[GIVEN INFORMATION — start]

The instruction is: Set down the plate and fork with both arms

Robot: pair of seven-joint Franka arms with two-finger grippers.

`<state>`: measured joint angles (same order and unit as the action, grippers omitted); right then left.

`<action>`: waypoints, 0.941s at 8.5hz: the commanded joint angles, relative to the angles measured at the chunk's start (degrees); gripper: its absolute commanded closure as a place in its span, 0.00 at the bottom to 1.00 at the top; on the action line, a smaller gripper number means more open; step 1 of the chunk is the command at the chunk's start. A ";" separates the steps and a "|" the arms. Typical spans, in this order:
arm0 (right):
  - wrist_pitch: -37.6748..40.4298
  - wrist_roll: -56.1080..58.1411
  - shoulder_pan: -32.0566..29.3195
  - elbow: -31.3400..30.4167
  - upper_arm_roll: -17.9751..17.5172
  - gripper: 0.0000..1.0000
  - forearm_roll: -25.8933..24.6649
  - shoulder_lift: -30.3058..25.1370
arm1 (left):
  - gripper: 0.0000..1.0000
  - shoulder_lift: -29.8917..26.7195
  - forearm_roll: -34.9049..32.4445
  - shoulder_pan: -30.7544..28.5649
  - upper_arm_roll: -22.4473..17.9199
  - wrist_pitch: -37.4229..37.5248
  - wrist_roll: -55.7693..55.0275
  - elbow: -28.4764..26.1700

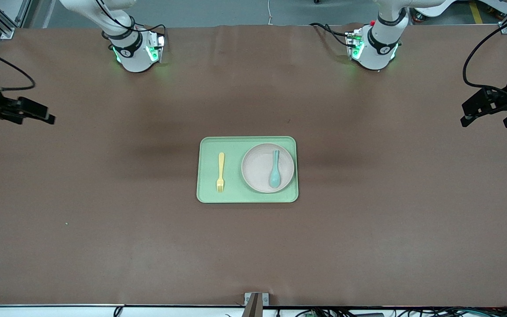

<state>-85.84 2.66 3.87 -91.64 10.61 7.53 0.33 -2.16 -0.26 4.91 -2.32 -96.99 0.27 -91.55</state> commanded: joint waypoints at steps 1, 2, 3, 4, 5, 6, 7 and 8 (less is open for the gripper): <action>1.37 4.26 -3.33 -0.73 -1.12 0.01 -1.98 -2.60 | 0.00 -0.12 -0.09 -0.16 0.12 0.22 0.43 0.76; 1.55 7.24 -4.04 -0.73 -1.12 0.01 -2.08 -2.79 | 0.00 -0.12 -0.09 -0.16 0.12 0.22 0.43 0.85; 1.56 7.36 -4.05 -0.65 -1.12 0.01 -2.51 -2.79 | 0.00 -0.12 -0.09 -0.16 0.12 0.22 0.43 0.85; 1.56 7.36 -3.70 -0.47 -1.46 0.01 -4.43 -2.61 | 0.00 -0.12 -0.09 -0.25 0.12 0.31 0.43 0.76; 1.56 7.19 -1.96 -0.38 -1.99 0.01 -8.63 -2.53 | 0.00 -0.12 -0.09 -0.16 0.12 0.31 0.34 0.76; 1.73 6.84 0.84 1.62 -2.08 0.01 -13.02 -2.44 | 0.00 -0.12 -0.09 -0.07 0.12 0.31 0.43 0.85; 3.65 6.31 1.05 3.29 -2.08 0.00 -12.89 -2.35 | 0.00 -0.12 -0.09 -0.07 0.12 0.31 0.34 0.76; 3.84 6.31 0.79 3.92 -2.08 0.01 -11.41 -2.26 | 0.00 -0.12 -0.09 -0.07 0.12 0.31 0.34 0.76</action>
<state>-82.94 9.31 4.96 -88.46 8.55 -3.99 -1.46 -2.16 -0.26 4.92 -2.31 -96.99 0.27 -91.50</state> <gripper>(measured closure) 0.004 0.000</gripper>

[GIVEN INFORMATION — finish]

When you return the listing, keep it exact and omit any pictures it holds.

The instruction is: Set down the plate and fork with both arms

Robot: pair of seven-joint Franka arms with two-finger grippers.

`<state>`: measured joint angles (same order and unit as the action, grippers omitted); right then left.

`<action>`: waypoints, 0.941s at 8.5hz: the commanded joint angles, relative to the angles measured at the chunk's start (degrees); gripper: its absolute commanded closure as a place in its span, 0.00 at the bottom to 1.00 at the top; on the action line, a smaller gripper number means more open; step 1 of the chunk is the command at the chunk's start. A ";" separates the steps and a "|" the arms. Typical spans, in this order:
arm0 (right):
  - wrist_pitch: -37.6748..40.4298
  - wrist_roll: -56.1080..58.1411
  - shoulder_pan: -32.0566..29.3195
  - elbow: -31.3400..30.4167
  - upper_arm_roll: -17.9751..17.5172
  - gripper: 0.0000..1.0000
  - forearm_roll: -25.8933..24.6649
  - shoulder_lift: -30.3058..25.1370
arm1 (left):
  - gripper: 0.0000..1.0000
  - shoulder_lift: -29.8917..26.7195
  - forearm_roll: -34.9049..32.4445
  - shoulder_pan: -30.7544..28.5649
  - upper_arm_roll: -22.4473..17.9199
  - wrist_pitch: -37.4229..37.5248
  - wrist_roll: -55.7693..55.0275
  - elbow: -28.4764..26.1700


<state>-85.84 2.66 3.87 -91.64 10.61 7.53 0.33 -2.16 -0.26 4.91 -2.32 -96.99 0.27 -91.55</state> commanded: joint waypoints at steps 1, 2, 3, 4, 5, 6, 7 and 8 (less is open for the gripper): <action>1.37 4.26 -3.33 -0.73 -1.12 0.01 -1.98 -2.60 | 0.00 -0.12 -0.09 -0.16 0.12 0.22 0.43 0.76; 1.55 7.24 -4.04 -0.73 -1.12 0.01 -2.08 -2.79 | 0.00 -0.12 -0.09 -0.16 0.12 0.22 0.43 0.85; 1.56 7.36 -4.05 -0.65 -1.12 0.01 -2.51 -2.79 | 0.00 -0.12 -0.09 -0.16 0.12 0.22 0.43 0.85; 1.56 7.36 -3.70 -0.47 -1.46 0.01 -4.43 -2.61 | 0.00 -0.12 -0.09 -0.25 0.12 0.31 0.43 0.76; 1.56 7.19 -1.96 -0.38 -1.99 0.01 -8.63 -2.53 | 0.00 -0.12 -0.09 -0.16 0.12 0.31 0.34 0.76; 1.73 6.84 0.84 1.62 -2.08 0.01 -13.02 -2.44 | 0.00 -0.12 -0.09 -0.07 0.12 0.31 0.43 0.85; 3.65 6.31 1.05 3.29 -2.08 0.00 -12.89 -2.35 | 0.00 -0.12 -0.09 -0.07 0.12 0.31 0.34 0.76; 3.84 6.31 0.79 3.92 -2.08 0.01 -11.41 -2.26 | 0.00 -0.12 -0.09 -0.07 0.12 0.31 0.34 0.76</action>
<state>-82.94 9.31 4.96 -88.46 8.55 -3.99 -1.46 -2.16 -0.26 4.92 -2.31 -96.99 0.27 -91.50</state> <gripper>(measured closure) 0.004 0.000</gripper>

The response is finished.